= George R. Vincent =

American physician

George R. Vincent (August 29, 1841 - September 18, 1910) was an American physician from Tomah, Wisconsin, who spent one term as a Greenbacker member of the Wisconsin State Assembly from Monroe County.

== Background ==
Vincent was born on August 29, 1841, in Norway, New York. He received an academic education, graduating from the University of Vermont College of Medicine and becoming a physician. He moved to Wisconsin in 1866, and settled at Tomah in Monroe County.

== Public office ==
He was a member of the village board of Tomah for several years, and president of the village in 1872. In 1876, he ran as an Independent candidate for the second Monroe County district of the Assembly (the Towns of Adrian, Byron, Clifton, Glendale, Greenfield, La Grange, Lincoln, Sheldon, the Town of Tomah, Wellington, Oakdale and Wilton), but lost to Republican Harry Doxtader, who polled 1036 votes to 338 for Vincent and 994 for Democrat Samuel Gunn.
In 1878, he ran again as a Greenbacker against incumbent Republican William Y. Baker, and was successful, with 1069 votes to Baker's 787. He was assigned to the standing committees on assessment and collection of taxes, and on medical societies.

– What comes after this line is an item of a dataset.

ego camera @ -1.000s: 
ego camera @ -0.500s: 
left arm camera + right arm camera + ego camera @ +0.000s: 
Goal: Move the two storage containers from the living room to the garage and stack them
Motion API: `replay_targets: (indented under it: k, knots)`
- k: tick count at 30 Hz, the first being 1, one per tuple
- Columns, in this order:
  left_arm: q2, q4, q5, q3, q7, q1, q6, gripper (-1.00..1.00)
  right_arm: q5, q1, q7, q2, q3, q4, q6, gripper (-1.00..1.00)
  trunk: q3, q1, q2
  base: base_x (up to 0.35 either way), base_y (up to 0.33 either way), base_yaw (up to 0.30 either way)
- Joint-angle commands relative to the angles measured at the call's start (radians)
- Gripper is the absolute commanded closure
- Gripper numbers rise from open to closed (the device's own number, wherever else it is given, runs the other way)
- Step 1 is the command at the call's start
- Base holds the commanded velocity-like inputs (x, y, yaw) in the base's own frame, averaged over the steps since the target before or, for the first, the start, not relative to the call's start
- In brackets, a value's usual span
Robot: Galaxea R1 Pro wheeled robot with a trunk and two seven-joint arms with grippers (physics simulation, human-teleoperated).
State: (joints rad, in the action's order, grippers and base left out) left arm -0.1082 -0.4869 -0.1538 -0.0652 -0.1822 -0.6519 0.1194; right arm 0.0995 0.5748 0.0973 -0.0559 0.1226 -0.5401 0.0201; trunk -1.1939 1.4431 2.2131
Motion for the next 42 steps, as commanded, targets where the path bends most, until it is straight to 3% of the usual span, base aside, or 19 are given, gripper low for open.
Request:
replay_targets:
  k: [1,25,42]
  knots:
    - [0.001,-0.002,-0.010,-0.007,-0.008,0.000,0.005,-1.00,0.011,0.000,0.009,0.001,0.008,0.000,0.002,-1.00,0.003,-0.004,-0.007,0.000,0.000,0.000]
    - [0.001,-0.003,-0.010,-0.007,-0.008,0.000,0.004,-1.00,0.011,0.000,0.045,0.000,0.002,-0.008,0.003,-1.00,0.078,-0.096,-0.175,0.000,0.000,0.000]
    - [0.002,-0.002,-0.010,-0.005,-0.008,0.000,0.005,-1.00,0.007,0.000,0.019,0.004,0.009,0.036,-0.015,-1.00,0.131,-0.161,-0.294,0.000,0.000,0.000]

He did not run for re-election in 1879, and was succeeded by Robert Campbell, a Republican.

== Professional and personal life ==
When the Monroe County Medical Society was organized in 1903, he was elected its first President.

Vincent was married twice. In 1866, just before coming to Tomah, he was married at Stratford, New York, to Elizabeth Kibbe; she died in Tomah in 1889, and two years later he married Mary Tyler of Binghamton, New York (he continued to return to his native New York for visits). He died September 18, 1910.